The dam was built by the United States Bureau of Reclamation, who of course got the blame for the collapse. It failed on Saturday, June 5, 1976.

The site is not closed off, but is not maintained at present writing (December, 2003). See references for directions on how to get there.

Geology

The dam is located in the eastern Snake River Plain, which is a broad tectonic depression on top of rhyolitic ash-flow tuff, late-Cenozoic volcanic rocks, dating to about 1.9 million years.

The tuff sits on top of sedimentary rock.

The area is very permeable, but no seepage was noted on the dam itself before June 5, though several springs had opened up downstream a few days before.

The collapse

At the time of the collapse, the reservoir was filled with spring runoff. Water began seeping from the dam the Thursday before the collapse, not surprising for an earth dam.

The morning of June 5, a new leak appeared. Bulldozers were sent to plug it, but it grew. Local media appeared; an alarm was raised to downstream residents. Two bulldozers were caught in the eroding embankment, their operators pulled free by ropes. Around 11:57 AM, the dam collapsed. By evening it was drained.

Aftermath

Cities immediately downstream suffered horribly. The city of Idaho Falls had time to prepare, and the American Falls Dam, old an unstable, released water before the flood, but held, and the flood was over.

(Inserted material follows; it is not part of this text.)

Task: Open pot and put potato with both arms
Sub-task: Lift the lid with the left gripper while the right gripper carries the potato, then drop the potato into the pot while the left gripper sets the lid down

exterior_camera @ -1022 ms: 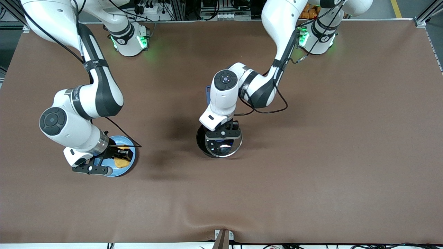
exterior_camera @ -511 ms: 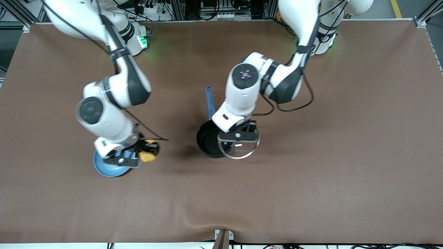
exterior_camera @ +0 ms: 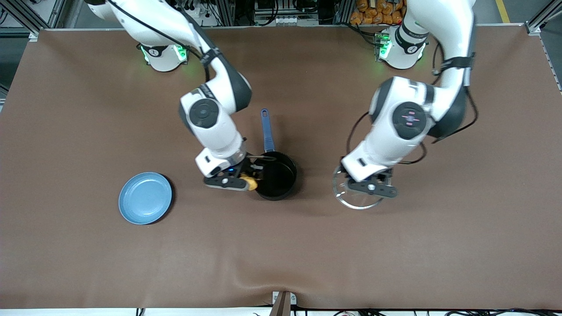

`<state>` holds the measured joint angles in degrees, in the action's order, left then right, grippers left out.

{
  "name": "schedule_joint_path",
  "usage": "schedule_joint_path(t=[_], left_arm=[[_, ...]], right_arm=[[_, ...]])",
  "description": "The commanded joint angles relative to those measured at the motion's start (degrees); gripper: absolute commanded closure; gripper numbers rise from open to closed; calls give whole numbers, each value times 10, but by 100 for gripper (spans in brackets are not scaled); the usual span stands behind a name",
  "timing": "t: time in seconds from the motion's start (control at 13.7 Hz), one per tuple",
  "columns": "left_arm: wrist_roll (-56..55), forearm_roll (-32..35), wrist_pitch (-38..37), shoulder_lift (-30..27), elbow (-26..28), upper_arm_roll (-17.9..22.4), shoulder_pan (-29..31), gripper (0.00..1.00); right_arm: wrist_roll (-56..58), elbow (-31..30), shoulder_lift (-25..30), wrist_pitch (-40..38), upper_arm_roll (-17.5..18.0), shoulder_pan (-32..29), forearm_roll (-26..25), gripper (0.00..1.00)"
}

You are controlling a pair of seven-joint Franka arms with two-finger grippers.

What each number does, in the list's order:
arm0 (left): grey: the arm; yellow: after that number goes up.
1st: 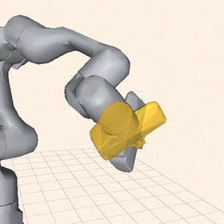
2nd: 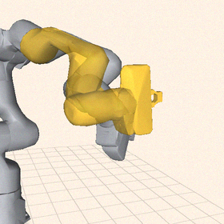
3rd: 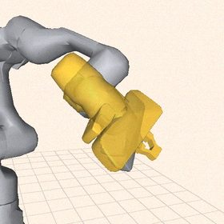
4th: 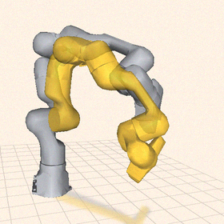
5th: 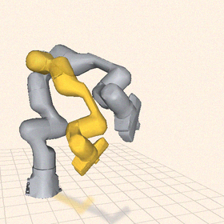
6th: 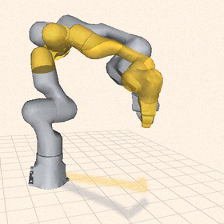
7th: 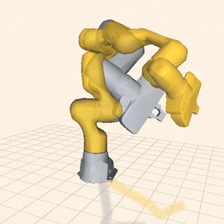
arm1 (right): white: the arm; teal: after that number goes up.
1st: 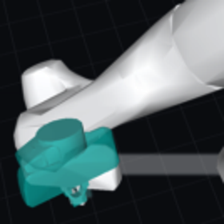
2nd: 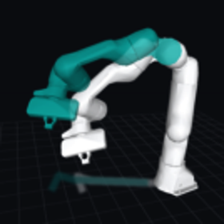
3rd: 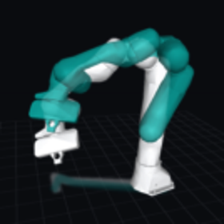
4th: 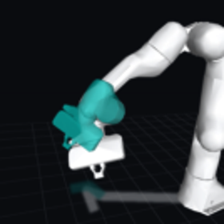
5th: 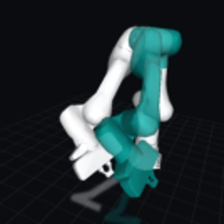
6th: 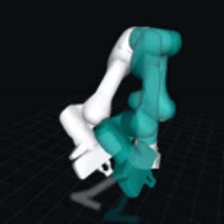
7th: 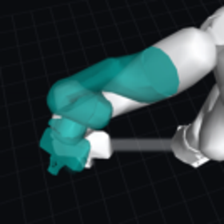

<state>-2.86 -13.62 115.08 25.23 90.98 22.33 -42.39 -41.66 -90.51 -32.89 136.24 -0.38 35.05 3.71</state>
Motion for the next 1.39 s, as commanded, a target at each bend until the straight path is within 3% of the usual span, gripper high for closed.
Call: schedule_joint_path(t=[0.0, 0.44, 1.02, 1.09, 1.24, 1.31], left_arm=[[57, 11, 20, -55, 84, -4, 33, 100], [101, 37, 150, -48, 197, -4, 65, 100], [125, 30, 208, 9, 208, -4, 75, 99], [126, 30, 208, 10, 207, -4, 77, 81], [125, 30, 208, 16, 201, -4, 77, 6], [126, 32, 208, 15, 200, -4, 78, 0]], right_arm=[[-19, 18, -37, 17, -7, 23, -2, 100], [-32, 17, -87, 61, -7, 53, -1, 100], [-51, 19, -137, 117, -8, 63, -1, 100], [-49, 20, -137, 116, -7, 62, -1, 91], [-49, 26, -137, 115, -8, 61, -2, 14], [-48, 26, -135, 115, -9, 62, -3, 0]])
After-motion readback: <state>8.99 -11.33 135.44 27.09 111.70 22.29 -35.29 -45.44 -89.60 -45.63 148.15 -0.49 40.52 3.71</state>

Cleaning up took the rest of the summer.

Lessons learned

According to below Bureau of Reclamation site (references), "Today, Bureau of Reclamation engineers assess all Reclamation dams under strict criteria established by the Safety of Dams program. Each structure is periodically reviewed for resistance to seismic stability, internal faults and physical deterioration."

The usual recriminations flew (references), but as another of the below references observes, "Nature bats last."